Independent Control Plane on each Site
Today, with the current standard implementation of VxLAN there is no control plane for for the learning process. By definition this should be a showstopper for DCI. Although the enhancement mode of VxLAN uses a controller (VSM) to continuously distribute all VTEPs for a given VxLAN to all virtual switches, only one controller is active at a time. This means that the same control plane is shared between the two locations with an inherent risk of partitioning. This is being improved in the near future with a new control plane.
This is dependent on the vendor and the way VxLAN is implemented in software or hardware. Therefore what is really needed in terms of the number of segments and MAC addresses supported is connected to a number of conditions.
- How many VxLAN can a software engine really support? Usually this is limited to few thousand, don’t expect hundreds of thousands.
- Can I distribute the consumed VxLAN resources such as VxLAN gateways between multiple engines?
- How many IP multicast groups can the network support?
- VTEP discovery and data plane MAC learning leads to flooding over the interconnection
- Excessive flood traffic and BW exhaustion.

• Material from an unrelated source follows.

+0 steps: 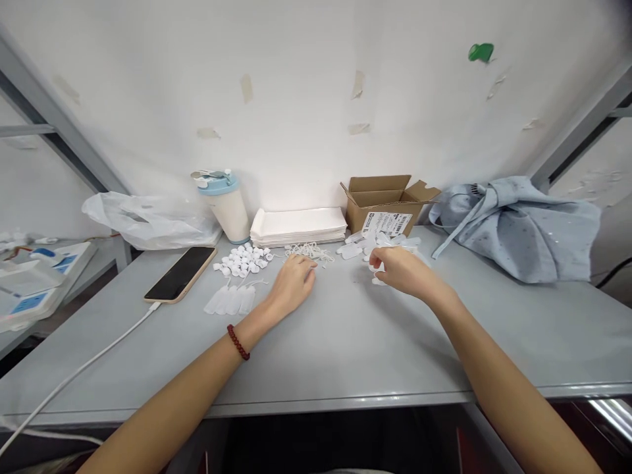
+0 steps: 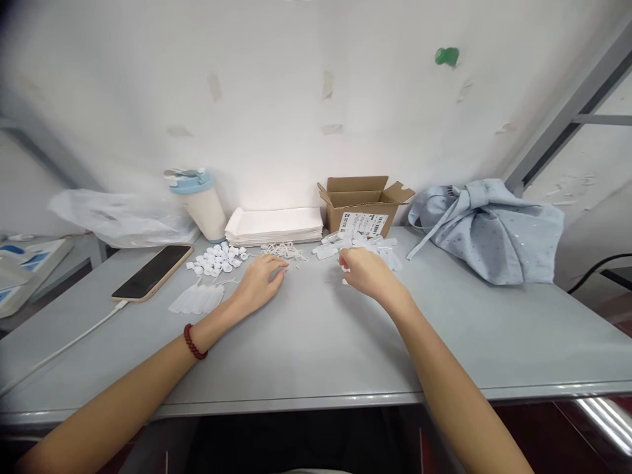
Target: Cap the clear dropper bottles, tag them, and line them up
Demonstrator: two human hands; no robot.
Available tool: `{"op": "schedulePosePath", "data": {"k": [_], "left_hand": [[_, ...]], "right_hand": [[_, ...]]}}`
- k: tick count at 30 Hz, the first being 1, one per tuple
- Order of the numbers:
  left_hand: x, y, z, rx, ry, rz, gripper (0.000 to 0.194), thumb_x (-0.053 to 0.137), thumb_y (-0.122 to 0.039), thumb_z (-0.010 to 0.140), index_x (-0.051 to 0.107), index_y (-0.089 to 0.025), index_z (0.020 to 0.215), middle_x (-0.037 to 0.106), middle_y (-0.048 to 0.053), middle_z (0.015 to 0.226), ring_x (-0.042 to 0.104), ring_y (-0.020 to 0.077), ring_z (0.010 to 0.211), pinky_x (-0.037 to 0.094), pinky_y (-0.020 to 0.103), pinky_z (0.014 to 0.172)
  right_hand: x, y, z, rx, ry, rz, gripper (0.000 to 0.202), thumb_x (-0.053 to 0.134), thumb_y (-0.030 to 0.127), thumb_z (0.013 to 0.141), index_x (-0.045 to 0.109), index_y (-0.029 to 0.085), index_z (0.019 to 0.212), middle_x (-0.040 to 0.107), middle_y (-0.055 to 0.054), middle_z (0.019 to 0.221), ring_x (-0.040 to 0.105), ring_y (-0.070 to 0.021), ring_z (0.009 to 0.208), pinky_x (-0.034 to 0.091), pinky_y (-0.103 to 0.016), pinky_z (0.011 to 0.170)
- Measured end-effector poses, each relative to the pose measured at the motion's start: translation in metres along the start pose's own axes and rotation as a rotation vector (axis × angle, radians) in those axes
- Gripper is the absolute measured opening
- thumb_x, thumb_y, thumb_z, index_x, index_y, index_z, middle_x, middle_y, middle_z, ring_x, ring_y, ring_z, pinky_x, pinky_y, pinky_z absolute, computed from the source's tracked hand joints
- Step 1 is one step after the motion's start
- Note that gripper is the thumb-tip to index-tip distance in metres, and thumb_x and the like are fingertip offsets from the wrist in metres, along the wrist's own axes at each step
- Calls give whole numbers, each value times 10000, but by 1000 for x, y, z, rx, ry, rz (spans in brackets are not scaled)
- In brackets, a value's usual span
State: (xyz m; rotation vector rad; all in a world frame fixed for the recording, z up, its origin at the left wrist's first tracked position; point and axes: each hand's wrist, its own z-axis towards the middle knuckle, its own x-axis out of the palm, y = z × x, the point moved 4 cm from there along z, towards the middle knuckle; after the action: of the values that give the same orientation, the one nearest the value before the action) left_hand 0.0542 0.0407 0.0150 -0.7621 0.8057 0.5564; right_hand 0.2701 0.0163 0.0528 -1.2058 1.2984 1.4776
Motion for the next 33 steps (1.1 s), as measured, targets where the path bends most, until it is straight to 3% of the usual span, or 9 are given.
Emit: {"op": "schedulePosePath", "data": {"k": [6, 11, 14, 18, 22, 26, 33], "left_hand": [[-16, 0, 1, -161, -87, -198, 177, 503, -156, 788, 671, -172, 844, 689, 40, 873, 595, 177, 813, 471, 294, 703], [-23, 0, 1, -229, -112, -254, 165, 509, -151, 762, 668, -170, 803, 693, 36, 845, 594, 165, 766, 454, 276, 671], [-24, 0, 1, -231, -118, -280, 148, 512, -151, 758, 653, -176, 793, 691, 30, 845, 595, 162, 771, 452, 273, 673], [-23, 1, 1, -269, -119, -325, 190, 524, -155, 758, 626, -163, 918, 686, 33, 868, 607, 156, 783, 459, 270, 675], [-19, 1, 0, -265, -106, -302, 170, 525, -146, 754, 637, -160, 880, 688, 41, 879, 605, 162, 803, 465, 276, 699], [-18, -1, -1, -219, -115, -270, 139, 527, -162, 761, 646, -175, 832, 686, 36, 879, 596, 165, 814, 467, 273, 697], [-20, -4, -3, -229, -122, -287, 141, 530, -143, 743, 648, -175, 811, 686, 33, 859, 600, 165, 802, 470, 268, 676]], "right_hand": [[5, 3, 3, 36, 17, -129, 186, 487, 100, 757, 594, 176, 888, 664, -73, 897, 580, -199, 763, 306, -256, 542], [-3, 4, 3, 92, -96, -174, 164, 421, 197, 847, 584, 174, 844, 667, -81, 817, 586, -205, 724, 272, -266, 510], [-5, 5, 2, 95, -77, -186, 162, 424, 187, 838, 582, 173, 805, 657, -87, 791, 593, -204, 709, 267, -266, 501], [-7, -3, -1, 179, -18, -318, 157, 433, 130, 787, 587, 154, 767, 641, -117, 785, 601, -230, 708, 259, -277, 498], [-7, -9, -4, 115, 63, -134, 99, 522, 262, 773, 574, 182, 748, 640, -71, 813, 590, -198, 722, 320, -260, 519], [-5, -13, -6, 91, 138, -16, 259, 638, 419, 693, 569, 194, 800, 638, -47, 864, 587, -190, 749, 366, -251, 543], [4, -11, -4, 105, 213, -140, 159, 603, 116, 658, 619, 177, 804, 632, -75, 925, 606, -205, 771, 362, -251, 554]]}}
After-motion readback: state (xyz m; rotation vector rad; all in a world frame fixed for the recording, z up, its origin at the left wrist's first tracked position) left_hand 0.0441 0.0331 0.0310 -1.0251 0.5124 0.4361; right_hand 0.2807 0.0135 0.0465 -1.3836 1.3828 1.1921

- Exposure to security threats.
- No isolation of L2 failure-domain
- No rate limiters.
- Current implementation of standard VxLAN assumes an IP multicast transport exists in the layer 3 core (inside and outside the DC)
- IP multicast in the layer 3 backbone may not necessarily be an option.
- Large amounts of IP multicast between DCs could be a challenge from an operational point of view.
- Only one gateway per VLAN segment
- More than one VTEP layer 2 gateway will lead to loops.
- Traffic is hairpinned to the gateway.
- VxLAN transport cannot be relied upon to extend VLAN to VLAN
- Valid DCI solution required to close black holes.
- No network resiliency of the L2 network overlay
- No multi-homing preventing layer 2 back-door
- Most validated DCI solutions offer flow-based or VLAN-based load balancing between two or more DCI edge devices.
- No path diversity
- It is desirable to handle private VLAN and public VLAN using different paths (HA clusters).
- Can we extend a VxLAN segment over long distances?
The VxLAN is aimed at running over an IP network, hence from a transport protocol point of view there is no restriction in term of distances.
- Does that mean that it can be used natively as a DCI solution interconnecting two or multiple DCs extending the layer 2 segment?
VxLAN would necessitate additional tools as well as a control plane to address the DCI requirements listed at the beginning of this post, which are not applicable with the current implementation of VxLAN.
Note: as these lines are written, there is work being done at the IETF nvo3 working group for VXLAN control-plane for learning and notification processes (BGP with E-VPN) reducing the overall amount of flooding (BUM) currently created by the data plane learning implementation. In addition, an anycast gateway feature will be available soon in the physical switches allowing the distribution of active VTEP gateways on each leaf. Stay tuned!
Until VxLAN evolves with a control plane and implements the necessary tools needed for DCI, the best recommendation to interconnect two VxLAN network fabrics is to use a traditional DCI solution (OTV, VPLS, E-VPN).